For this task, copy all of the data below exactly and skip the pictures.

*** Block opens ***

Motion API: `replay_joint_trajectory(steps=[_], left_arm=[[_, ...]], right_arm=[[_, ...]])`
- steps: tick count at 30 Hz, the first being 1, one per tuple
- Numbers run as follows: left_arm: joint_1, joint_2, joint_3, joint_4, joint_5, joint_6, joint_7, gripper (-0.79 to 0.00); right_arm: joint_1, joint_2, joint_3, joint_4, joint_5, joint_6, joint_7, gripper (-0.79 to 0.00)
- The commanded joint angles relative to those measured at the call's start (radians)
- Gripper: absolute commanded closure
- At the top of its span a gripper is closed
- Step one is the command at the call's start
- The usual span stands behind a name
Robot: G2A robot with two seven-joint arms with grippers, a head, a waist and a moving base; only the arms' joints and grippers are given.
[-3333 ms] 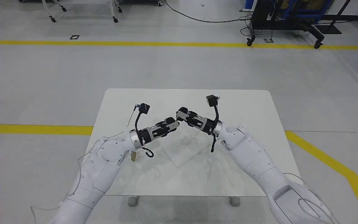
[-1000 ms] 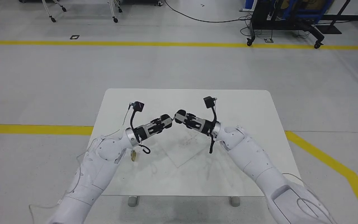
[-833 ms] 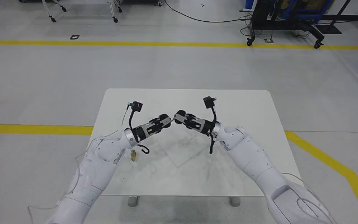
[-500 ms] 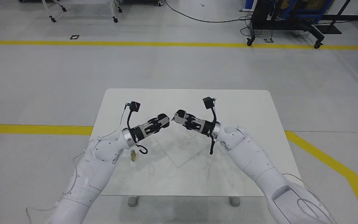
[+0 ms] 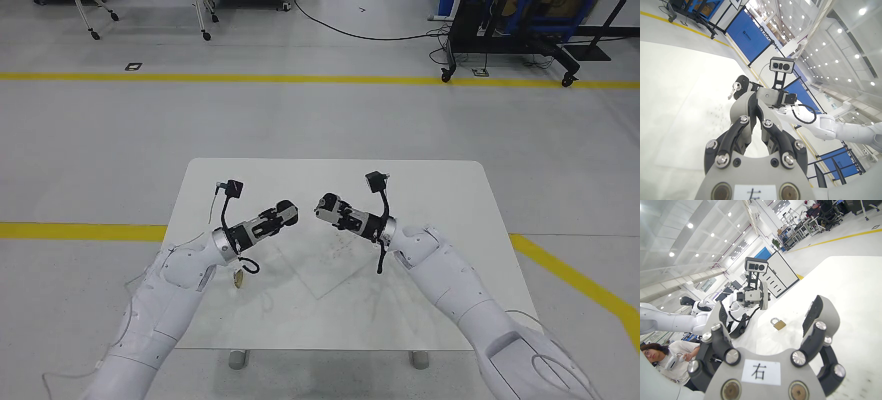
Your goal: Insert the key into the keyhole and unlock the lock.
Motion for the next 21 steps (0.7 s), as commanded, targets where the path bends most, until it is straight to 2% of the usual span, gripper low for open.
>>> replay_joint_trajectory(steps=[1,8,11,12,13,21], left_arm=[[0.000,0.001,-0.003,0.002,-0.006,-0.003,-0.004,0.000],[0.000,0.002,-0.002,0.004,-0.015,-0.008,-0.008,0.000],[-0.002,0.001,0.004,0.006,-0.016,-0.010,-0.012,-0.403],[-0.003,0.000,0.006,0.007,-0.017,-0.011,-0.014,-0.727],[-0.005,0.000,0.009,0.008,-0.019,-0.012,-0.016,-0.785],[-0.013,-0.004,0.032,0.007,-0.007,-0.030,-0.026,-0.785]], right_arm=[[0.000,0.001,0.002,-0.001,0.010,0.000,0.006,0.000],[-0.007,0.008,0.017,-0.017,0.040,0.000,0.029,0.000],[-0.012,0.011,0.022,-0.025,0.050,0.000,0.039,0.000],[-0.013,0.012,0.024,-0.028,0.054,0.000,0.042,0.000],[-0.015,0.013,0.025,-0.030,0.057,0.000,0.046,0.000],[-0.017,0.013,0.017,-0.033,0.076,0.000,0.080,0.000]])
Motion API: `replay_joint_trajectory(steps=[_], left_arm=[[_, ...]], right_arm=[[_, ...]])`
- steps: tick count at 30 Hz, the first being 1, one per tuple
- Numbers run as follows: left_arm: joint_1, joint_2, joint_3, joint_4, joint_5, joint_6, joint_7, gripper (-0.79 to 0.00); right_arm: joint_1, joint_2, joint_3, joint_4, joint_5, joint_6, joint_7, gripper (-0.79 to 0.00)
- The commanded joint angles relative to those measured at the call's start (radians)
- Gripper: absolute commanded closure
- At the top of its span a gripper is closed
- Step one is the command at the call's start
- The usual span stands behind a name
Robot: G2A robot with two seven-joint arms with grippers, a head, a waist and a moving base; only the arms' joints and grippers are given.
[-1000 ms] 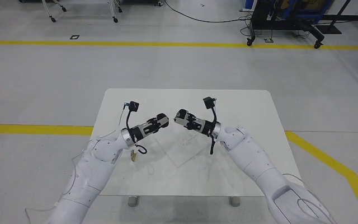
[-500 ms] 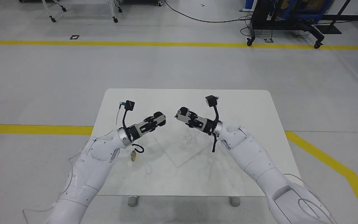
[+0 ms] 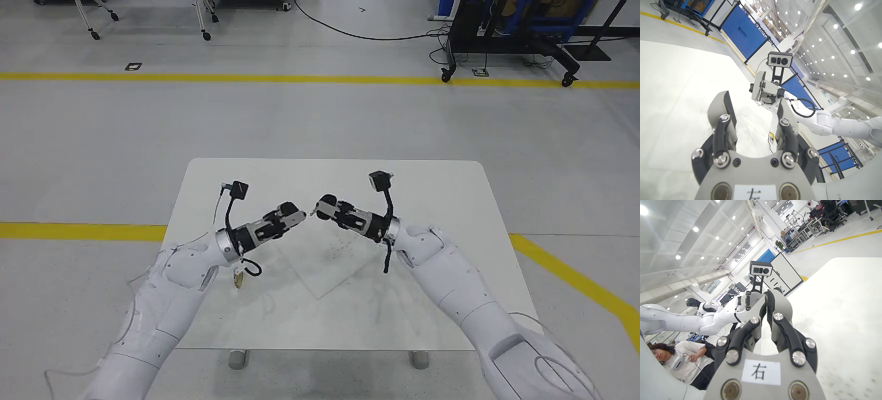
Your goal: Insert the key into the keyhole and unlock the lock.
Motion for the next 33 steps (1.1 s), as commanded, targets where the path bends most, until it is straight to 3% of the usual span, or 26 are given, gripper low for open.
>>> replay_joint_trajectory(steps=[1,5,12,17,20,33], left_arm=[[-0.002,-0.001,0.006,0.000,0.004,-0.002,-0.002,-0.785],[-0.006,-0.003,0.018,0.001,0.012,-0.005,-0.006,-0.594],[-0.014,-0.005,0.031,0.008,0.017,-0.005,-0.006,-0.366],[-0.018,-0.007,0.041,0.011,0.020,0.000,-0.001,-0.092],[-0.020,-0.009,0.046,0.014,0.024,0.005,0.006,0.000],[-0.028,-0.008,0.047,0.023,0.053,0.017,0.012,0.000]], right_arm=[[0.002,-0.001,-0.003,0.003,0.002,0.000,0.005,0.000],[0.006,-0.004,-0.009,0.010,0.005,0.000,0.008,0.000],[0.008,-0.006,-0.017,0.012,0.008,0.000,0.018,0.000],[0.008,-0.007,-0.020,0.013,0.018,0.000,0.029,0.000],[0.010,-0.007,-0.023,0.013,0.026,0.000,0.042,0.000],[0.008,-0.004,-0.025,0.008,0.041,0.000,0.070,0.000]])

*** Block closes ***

### SOLUTION:
Motion API: `replay_joint_trajectory(steps=[_], left_arm=[[_, ...]], right_arm=[[_, ...]])`
- steps: tick count at 30 Hz, the first being 1, one per tuple
- Numbers run as follows: left_arm: joint_1, joint_2, joint_3, joint_4, joint_5, joint_6, joint_7, gripper (-0.79 to 0.00); right_arm: joint_1, joint_2, joint_3, joint_4, joint_5, joint_6, joint_7, gripper (-0.79 to 0.00)
- The commanded joint angles relative to those measured at the call's start (radians)
- Gripper: absolute commanded closure
- At the top of its span a gripper is closed
- Step one is the command at the call's start
- The usual span stands behind a name
Robot: G2A robot with two seven-joint arms with grippers, a head, a waist and a moving base; only the arms' joints and grippers are given.
[-3333 ms] 
[-1000 ms] 
[-833 ms] 
[-500 ms] 
[+0 ms] 
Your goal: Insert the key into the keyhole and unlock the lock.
Motion for the next 21 steps (0.7 s), as commanded, targets where the path bends most, until it is straight to 2% of the usual span, gripper low for open.
>>> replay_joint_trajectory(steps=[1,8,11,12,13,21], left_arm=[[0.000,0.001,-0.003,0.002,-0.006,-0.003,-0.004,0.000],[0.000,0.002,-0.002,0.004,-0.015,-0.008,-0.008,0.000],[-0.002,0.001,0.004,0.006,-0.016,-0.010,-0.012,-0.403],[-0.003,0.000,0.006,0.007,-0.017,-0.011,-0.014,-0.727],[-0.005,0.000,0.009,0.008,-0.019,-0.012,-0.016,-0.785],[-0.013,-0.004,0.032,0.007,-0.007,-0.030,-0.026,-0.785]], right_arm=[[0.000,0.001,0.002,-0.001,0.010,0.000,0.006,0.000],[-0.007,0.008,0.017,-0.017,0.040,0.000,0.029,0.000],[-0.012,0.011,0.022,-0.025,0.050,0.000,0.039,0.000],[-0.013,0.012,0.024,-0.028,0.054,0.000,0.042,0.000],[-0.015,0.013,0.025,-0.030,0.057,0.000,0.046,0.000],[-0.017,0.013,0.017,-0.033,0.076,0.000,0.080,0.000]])
Motion API: `replay_joint_trajectory(steps=[_], left_arm=[[_, ...]], right_arm=[[_, ...]])`
- steps: tick count at 30 Hz, the first being 1, one per tuple
- Numbers run as follows: left_arm: joint_1, joint_2, joint_3, joint_4, joint_5, joint_6, joint_7, gripper (-0.79 to 0.00); right_arm: joint_1, joint_2, joint_3, joint_4, joint_5, joint_6, joint_7, gripper (-0.79 to 0.00)
- The commanded joint angles relative to those measured at the call's start (radians)
- Gripper: absolute commanded closure
- At the top of its span a gripper is closed
- Step one is the command at the call's start
- The usual span stands behind a name
Robot: G2A robot with two seven-joint arms with grippers, a head, a waist and a moving base; only the arms' joints and grippers are given.
[-1000 ms] 
[-500 ms] 
[+0 ms] 
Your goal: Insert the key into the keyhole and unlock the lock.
Motion for the next 33 steps (1.1 s), as commanded, targets where the path bends most, until it is straight to 3% of the usual span, or 26 are given, gripper low for open.
>>> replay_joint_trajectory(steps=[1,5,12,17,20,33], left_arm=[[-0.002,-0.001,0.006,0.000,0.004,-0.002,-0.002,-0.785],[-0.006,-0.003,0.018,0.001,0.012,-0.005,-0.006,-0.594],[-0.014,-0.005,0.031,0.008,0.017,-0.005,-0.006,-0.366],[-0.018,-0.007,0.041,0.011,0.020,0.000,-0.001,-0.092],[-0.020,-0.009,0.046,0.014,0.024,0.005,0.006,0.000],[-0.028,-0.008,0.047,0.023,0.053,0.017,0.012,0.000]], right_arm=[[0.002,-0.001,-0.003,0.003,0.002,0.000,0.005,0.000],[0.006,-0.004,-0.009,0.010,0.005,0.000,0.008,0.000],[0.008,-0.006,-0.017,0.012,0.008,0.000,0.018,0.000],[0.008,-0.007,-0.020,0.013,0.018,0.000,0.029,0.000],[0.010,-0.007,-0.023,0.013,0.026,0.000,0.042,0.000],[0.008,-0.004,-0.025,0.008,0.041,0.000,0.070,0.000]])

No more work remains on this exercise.